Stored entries
%%

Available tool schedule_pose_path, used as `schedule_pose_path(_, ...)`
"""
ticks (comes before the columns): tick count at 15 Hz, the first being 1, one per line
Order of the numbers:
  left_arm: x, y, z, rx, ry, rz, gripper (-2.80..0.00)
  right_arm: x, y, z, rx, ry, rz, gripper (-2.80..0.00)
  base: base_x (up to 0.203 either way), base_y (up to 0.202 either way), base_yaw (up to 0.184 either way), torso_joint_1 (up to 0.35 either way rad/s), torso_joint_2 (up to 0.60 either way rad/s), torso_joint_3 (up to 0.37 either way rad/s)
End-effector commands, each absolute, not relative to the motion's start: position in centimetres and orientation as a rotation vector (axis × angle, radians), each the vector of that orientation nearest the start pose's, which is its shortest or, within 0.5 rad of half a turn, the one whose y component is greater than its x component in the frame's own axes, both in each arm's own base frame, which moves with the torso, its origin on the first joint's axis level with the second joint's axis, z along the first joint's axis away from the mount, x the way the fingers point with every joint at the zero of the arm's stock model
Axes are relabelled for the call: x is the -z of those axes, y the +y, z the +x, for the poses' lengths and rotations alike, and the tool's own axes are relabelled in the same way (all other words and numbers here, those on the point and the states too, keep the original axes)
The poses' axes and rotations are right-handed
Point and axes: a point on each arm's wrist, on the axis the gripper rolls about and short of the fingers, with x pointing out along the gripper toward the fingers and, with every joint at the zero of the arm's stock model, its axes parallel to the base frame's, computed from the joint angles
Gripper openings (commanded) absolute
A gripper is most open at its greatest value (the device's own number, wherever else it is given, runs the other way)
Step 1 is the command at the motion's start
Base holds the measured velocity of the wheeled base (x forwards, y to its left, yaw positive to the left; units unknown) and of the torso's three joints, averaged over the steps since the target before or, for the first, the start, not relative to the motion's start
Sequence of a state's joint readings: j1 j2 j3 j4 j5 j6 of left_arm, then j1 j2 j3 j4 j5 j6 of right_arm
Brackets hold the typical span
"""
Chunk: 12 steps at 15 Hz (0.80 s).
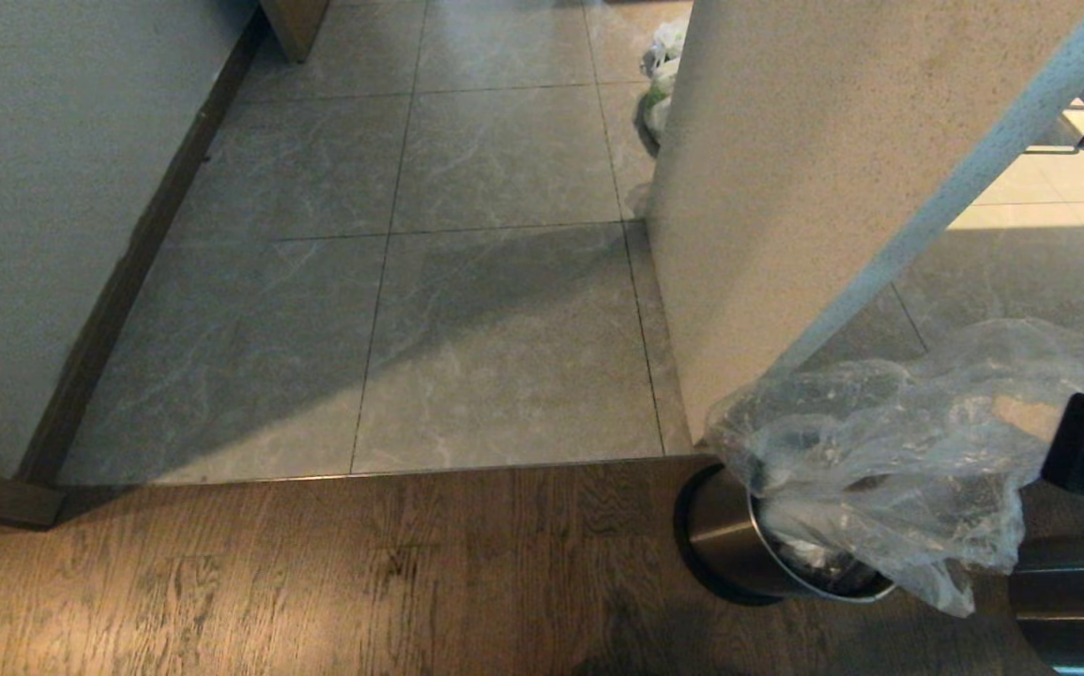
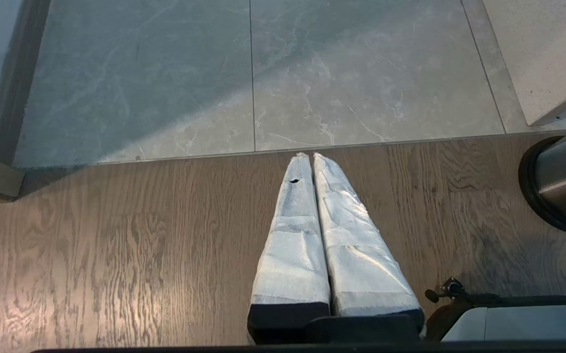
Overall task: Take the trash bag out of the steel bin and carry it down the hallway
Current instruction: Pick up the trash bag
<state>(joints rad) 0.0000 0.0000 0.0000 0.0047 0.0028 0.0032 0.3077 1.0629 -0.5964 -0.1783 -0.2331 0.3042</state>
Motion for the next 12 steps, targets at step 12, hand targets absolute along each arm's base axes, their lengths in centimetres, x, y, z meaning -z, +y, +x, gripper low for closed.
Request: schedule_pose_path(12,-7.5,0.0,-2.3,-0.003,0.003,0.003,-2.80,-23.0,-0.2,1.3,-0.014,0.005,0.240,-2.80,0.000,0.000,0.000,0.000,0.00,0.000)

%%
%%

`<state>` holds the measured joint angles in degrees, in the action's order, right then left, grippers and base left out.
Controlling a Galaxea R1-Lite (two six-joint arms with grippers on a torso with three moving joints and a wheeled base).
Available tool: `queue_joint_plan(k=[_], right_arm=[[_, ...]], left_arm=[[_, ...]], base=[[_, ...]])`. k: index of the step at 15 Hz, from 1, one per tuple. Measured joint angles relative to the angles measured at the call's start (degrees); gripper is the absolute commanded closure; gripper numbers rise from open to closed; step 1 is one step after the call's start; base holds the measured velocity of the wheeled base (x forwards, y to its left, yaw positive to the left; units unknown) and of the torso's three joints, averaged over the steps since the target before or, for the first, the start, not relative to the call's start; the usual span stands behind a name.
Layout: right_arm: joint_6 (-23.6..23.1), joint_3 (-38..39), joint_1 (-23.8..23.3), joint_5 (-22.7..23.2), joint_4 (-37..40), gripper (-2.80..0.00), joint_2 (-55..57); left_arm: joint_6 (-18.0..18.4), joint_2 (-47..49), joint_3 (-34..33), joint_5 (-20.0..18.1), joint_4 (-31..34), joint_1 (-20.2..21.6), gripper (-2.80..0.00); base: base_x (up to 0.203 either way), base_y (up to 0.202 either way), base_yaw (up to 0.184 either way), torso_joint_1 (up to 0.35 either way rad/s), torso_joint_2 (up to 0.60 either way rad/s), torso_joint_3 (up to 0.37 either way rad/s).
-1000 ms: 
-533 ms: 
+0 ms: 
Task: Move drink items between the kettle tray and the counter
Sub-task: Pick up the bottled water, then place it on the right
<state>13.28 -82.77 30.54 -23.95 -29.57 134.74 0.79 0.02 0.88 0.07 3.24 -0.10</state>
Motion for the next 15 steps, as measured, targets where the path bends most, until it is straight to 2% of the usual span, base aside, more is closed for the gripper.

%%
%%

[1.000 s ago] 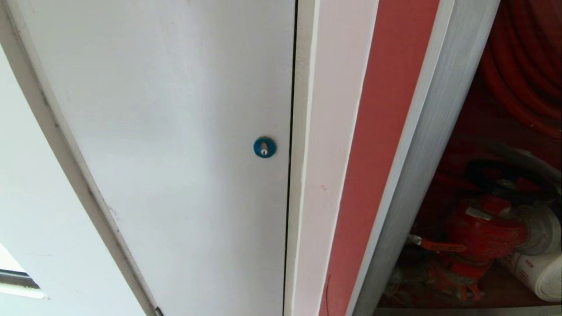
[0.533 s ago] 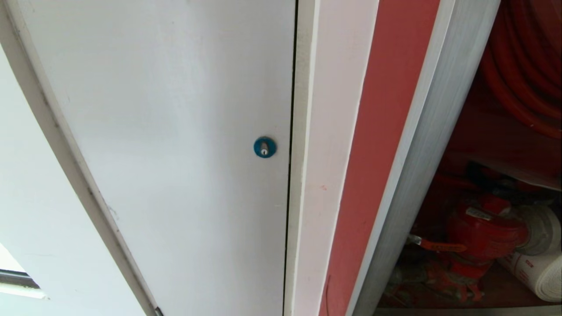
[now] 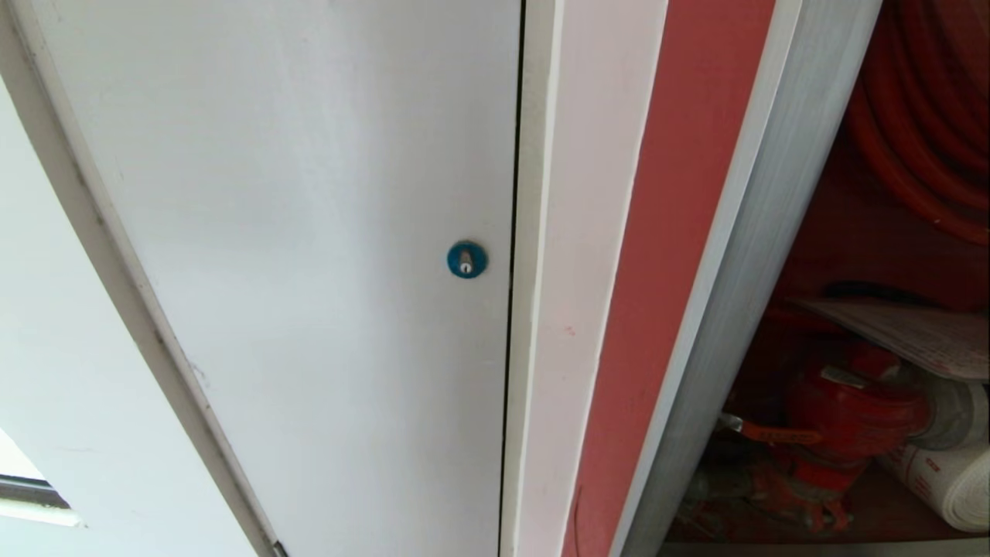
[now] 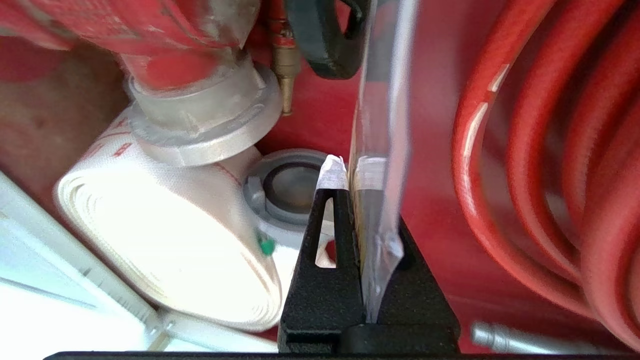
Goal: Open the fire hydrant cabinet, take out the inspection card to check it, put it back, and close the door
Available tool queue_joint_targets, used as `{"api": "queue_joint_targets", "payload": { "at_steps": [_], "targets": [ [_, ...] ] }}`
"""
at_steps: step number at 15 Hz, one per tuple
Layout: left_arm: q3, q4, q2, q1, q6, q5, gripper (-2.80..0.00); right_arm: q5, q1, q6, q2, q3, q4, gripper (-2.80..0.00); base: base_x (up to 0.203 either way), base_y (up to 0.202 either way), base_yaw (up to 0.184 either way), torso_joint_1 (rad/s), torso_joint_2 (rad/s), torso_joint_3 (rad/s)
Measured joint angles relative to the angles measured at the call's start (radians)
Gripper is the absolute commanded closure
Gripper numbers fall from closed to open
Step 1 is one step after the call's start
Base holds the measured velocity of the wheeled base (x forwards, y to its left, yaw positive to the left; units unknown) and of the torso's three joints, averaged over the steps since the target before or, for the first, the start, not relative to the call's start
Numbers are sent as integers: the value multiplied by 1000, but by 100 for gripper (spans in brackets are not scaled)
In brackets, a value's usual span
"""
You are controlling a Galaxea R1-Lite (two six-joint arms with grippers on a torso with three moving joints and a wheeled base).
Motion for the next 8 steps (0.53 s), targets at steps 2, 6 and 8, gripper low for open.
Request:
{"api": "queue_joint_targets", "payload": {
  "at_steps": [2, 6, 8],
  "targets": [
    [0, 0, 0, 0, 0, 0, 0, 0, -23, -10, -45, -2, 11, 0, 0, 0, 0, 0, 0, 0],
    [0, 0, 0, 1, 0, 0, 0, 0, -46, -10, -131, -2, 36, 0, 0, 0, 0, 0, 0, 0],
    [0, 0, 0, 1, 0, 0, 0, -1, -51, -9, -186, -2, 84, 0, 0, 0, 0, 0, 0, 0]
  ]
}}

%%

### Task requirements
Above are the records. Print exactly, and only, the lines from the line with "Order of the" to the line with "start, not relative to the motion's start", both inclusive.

### Task solution
Order of the numbers:
  left_arm: x, y, z, rx, ry, rz, gripper (-2.80..0.00)
  right_arm: x, y, z, rx, ry, rz, gripper (-2.80..0.00)
  base: base_x (up to 0.203 either way), base_y (up to 0.202 either way), base_yaw (up to 0.184 either way), torso_joint_1 (up to 0.35 either way rad/s), torso_joint_2 (up to 0.60 either way rad/s), torso_joint_3 (up to 0.37 either way rad/s)
End-effector commands, each absolute, not relative to the motion's start: position in centimetres and orientation as a rotation vector (axis × angle, radians), each the vector of that orientation nearest the start pose's, which is its shortest or, within 0.5 rad of half a turn, the one whose y component is greater than its x component in the frame's own axes, both in each arm's own base frame, which moves with the torso, its origin on the first joint's axis level with the second joint's axis, z along the first joint's axis away from the mount, x the way the fingers point with every joint at the zero of the arm's stock model
Axes are relabelled for the call: x is the -z of those axes, y the +y, z the +x, for the poses' lengths and rotations alike, and the tool's own axes are relabelled in the same way (all other words and numbers here, those on the point and the states too, keep the original axes)
The poses' axes and rotations are right-handed
Point and axes: a point on each arm's wrist, on the axis the gripper rolls about and short of the fingers, with x pointing out along the gripper toward the fingers and, with every joint at the zero of the arm's stock model, its axes parallel to the base frame's, computed from the joint angles
Gripper openings (commanded) absolute
A gripper is most open at its greatest value (the device's own number, wherever else it is given, runs the other way)
Step 1 is the command at the motion's start
Base holds the measured velocity of the wheeled base (x forwards, y to its left, yaw positive to the left; units unknown) and of the torso's three joints, averaged over the steps since the target before or, for the first, the start, not relative to the motion's start

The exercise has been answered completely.